== Task ==
Would you write out all of the records that follow, exactly as they stand?
-----
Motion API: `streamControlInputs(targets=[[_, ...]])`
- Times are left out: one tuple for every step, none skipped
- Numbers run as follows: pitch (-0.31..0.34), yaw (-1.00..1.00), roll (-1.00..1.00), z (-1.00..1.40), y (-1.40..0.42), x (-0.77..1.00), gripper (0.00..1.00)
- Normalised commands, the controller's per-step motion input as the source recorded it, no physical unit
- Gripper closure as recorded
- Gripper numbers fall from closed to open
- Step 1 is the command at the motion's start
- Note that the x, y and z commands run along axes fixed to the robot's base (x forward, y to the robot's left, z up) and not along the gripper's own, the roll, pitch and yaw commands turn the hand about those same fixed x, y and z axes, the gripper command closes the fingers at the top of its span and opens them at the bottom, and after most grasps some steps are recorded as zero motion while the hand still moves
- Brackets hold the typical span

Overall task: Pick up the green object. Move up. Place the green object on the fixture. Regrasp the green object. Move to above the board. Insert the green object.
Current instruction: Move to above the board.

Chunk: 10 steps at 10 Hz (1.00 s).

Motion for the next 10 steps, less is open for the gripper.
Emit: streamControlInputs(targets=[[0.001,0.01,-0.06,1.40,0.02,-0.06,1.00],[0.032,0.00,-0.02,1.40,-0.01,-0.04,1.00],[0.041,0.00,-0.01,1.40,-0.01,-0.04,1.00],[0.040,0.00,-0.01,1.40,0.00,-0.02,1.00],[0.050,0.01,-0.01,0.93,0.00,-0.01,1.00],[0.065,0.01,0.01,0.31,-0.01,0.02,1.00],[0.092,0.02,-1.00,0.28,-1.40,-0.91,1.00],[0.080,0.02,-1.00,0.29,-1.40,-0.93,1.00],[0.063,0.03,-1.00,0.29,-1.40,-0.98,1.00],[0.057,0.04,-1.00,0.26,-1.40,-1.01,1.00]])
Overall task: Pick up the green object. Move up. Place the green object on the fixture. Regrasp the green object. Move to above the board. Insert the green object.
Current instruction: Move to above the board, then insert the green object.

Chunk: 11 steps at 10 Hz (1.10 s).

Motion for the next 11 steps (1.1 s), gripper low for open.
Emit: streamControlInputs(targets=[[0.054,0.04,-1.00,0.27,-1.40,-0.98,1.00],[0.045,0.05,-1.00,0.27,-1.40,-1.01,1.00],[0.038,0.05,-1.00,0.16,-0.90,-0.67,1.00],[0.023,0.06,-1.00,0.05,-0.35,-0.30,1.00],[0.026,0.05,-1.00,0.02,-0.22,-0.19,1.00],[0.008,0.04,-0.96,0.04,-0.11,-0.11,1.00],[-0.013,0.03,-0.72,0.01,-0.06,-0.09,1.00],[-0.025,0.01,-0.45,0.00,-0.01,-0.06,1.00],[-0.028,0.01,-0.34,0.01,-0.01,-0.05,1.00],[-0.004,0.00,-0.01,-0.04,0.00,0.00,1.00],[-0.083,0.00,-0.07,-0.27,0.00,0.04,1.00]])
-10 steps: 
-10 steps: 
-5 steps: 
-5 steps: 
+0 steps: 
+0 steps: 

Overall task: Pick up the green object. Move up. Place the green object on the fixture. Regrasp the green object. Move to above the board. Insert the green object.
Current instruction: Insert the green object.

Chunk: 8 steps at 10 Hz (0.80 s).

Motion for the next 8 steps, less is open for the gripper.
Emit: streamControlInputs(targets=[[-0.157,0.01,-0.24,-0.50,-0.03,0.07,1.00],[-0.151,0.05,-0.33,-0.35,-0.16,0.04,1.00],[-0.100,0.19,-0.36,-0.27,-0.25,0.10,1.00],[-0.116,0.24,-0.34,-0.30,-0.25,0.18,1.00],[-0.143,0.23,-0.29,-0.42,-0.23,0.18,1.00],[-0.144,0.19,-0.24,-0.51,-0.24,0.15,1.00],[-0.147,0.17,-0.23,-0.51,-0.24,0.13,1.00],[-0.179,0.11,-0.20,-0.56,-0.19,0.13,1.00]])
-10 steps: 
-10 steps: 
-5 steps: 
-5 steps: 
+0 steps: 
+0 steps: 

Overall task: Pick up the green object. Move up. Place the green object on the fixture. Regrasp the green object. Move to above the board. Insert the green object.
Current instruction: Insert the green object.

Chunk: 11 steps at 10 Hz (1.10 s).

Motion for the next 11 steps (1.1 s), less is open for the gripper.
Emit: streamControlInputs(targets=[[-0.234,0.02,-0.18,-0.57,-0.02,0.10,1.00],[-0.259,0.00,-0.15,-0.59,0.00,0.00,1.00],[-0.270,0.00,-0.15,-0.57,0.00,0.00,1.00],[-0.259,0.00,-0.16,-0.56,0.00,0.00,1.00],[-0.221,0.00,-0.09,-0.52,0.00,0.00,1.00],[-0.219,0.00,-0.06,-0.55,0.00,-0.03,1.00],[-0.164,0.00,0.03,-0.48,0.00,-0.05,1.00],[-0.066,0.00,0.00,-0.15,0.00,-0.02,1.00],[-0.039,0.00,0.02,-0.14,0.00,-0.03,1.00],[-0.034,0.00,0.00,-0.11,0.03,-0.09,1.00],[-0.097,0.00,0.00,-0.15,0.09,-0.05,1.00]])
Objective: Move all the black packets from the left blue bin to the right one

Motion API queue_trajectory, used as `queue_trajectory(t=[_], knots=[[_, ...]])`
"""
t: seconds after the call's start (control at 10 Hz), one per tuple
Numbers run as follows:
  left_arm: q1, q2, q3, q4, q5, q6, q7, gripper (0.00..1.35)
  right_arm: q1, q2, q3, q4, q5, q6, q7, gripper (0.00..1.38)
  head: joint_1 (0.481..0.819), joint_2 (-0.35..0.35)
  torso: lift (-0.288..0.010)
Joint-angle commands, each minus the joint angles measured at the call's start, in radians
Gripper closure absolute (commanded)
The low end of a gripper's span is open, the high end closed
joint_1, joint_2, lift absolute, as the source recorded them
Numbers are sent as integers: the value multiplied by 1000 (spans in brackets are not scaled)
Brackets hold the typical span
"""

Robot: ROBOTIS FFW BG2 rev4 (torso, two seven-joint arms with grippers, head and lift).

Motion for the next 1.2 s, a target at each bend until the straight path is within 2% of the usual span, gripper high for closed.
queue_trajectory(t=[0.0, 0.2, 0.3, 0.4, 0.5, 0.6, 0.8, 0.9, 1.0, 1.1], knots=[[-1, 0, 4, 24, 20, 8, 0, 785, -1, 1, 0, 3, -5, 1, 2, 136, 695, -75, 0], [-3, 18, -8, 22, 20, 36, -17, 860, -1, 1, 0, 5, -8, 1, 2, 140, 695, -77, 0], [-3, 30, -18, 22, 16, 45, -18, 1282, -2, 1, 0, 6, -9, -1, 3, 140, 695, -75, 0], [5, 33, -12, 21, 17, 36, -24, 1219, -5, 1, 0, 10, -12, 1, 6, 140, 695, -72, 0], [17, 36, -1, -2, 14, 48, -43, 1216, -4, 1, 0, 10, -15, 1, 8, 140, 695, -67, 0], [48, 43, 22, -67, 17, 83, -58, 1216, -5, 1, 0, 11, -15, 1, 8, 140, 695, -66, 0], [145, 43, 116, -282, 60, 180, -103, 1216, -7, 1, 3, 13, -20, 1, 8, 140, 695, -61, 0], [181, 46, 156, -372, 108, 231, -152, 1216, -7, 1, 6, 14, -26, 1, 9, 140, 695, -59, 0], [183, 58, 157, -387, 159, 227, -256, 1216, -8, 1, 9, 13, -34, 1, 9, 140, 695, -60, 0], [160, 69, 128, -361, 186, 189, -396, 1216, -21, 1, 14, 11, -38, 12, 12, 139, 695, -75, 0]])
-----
== Solution for this exercise ==
Motion API: `streamControlInputs(targets=[[_, ...]])`
- Times are left out: one tuple for every step, none skipped
- Numbers run as follows: pitch (-0.31..0.34), yaw (-1.00..1.00), roll (-1.00..1.00), z (-1.00..1.40), y (-1.40..0.42), x (-0.77..1.00), gripper (0.00..1.00)
- Normalised commands, the controller's per-step motion input as the source recorded it, no physical unit
- Gripper closure as recorded
- Gripper numbers fall from closed to open
- Step 1 is the command at the motion's start
- Note that the x, y and z commands run along axes fixed to the robot's base (x forward, y to the robot's left, z up) and not along the gripper's own, the roll, pitch and yaw commands turn the hand about those same fixed x, y and z axes, the gripper command closes the fingers at the top of its span and opens them at the bottom, and after most grasps some steps are recorded as zero motion while the hand still moves
- Brackets hold the typical span

Overall task: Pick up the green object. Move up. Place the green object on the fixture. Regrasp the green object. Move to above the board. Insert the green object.
Current instruction: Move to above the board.

Chunk: 10 steps at 10 Hz (1.00 s).

Motion for the next 10 steps, less is open for the gripper.
Emit: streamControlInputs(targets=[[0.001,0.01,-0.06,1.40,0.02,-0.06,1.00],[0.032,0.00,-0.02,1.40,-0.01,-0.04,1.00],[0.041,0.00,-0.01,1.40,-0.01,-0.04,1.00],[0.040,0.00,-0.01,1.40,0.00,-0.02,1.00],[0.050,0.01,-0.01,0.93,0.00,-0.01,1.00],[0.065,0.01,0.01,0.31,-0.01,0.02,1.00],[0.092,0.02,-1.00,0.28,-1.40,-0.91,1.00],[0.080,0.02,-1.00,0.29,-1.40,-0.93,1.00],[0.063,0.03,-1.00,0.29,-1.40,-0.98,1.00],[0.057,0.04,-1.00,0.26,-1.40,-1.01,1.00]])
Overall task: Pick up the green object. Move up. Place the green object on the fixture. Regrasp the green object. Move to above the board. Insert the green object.
Current instruction: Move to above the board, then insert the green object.

Chunk: 11 steps at 10 Hz (1.10 s).

Motion for the next 11 steps (1.1 s), gripper low for open.
Emit: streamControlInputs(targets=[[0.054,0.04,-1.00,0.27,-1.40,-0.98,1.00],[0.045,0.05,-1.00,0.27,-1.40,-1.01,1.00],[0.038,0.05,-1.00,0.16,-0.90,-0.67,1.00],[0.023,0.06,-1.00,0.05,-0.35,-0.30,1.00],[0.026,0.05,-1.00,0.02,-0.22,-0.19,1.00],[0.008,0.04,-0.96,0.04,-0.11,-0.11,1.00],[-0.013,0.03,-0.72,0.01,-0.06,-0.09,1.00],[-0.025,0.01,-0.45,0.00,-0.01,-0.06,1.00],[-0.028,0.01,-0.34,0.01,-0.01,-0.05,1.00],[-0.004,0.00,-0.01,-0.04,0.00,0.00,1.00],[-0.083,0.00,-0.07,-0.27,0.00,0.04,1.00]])
-10 steps: 
-10 steps: 
-5 steps: 
-5 steps: 
+0 steps: 
+0 steps: 

Overall task: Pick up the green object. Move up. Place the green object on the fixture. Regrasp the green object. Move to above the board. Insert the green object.
Current instruction: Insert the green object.

Chunk: 8 steps at 10 Hz (0.80 s).

Motion for the next 8 steps, less is open for the gripper.
Emit: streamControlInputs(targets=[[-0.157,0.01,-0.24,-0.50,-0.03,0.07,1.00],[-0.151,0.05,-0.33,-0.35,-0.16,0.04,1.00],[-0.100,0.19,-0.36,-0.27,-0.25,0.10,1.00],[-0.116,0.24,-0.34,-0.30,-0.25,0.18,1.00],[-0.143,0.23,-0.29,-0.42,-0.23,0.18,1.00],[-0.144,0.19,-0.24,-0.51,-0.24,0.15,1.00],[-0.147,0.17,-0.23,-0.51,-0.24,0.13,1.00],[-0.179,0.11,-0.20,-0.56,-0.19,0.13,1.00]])
-10 steps: 
-10 steps: 
-5 steps: 
-5 steps: 
+0 steps: 
+0 steps: 

Overall task: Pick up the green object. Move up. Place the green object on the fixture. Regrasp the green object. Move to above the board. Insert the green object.
Current instruction: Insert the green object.

Chunk: 11 steps at 10 Hz (1.10 s).

Motion for the next 11 steps (1.1 s), less is open for the gripper.
Emit: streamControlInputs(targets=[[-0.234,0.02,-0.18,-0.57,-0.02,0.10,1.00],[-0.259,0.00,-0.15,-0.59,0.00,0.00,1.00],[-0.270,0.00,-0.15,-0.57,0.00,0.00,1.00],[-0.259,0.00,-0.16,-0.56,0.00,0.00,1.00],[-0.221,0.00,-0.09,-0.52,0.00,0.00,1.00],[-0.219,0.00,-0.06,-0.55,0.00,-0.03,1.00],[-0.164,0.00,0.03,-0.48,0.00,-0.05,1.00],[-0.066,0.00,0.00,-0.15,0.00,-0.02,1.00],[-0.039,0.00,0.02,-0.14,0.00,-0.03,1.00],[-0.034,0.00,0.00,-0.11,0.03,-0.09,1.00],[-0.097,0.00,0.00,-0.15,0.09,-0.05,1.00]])
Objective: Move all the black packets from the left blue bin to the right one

Motion API queue_trajectory, used as `queue_trajectory(t=[_], knots=[[_, ...]])`
"""
t: seconds after the call's start (control at 10 Hz), one per tuple
Numbers run as follows:
  left_arm: q1, q2, q3, q4, q5, q6, q7, gripper (0.00..1.35)
  right_arm: q1, q2, q3, q4, q5, q6, q7, gripper (0.00..1.38)
  head: joint_1 (0.481..0.819), joint_2 (-0.35..0.35)
  torso: lift (-0.288..0.010)
Joint-angle commands, each minus the joint angles measured at the call's start, in radians
Gripper closure absolute (commanded)
The low end of a gripper's span is open, the high end closed
joint_1, joint_2, lift absolute, as the source recorded them
Numbers are sent as integers: the value multiplied by 1000 (spans in brackets are not scaled)
Brackets hold the typical span
"""

Robot: ROBOTIS FFW BG2 rev4 (torso, two seven-joint arms with grippers, head and lift).

Motion for the next 1.2 s, a target at each bend until the straight path is within 2% of the usual span, gripper high for closed.
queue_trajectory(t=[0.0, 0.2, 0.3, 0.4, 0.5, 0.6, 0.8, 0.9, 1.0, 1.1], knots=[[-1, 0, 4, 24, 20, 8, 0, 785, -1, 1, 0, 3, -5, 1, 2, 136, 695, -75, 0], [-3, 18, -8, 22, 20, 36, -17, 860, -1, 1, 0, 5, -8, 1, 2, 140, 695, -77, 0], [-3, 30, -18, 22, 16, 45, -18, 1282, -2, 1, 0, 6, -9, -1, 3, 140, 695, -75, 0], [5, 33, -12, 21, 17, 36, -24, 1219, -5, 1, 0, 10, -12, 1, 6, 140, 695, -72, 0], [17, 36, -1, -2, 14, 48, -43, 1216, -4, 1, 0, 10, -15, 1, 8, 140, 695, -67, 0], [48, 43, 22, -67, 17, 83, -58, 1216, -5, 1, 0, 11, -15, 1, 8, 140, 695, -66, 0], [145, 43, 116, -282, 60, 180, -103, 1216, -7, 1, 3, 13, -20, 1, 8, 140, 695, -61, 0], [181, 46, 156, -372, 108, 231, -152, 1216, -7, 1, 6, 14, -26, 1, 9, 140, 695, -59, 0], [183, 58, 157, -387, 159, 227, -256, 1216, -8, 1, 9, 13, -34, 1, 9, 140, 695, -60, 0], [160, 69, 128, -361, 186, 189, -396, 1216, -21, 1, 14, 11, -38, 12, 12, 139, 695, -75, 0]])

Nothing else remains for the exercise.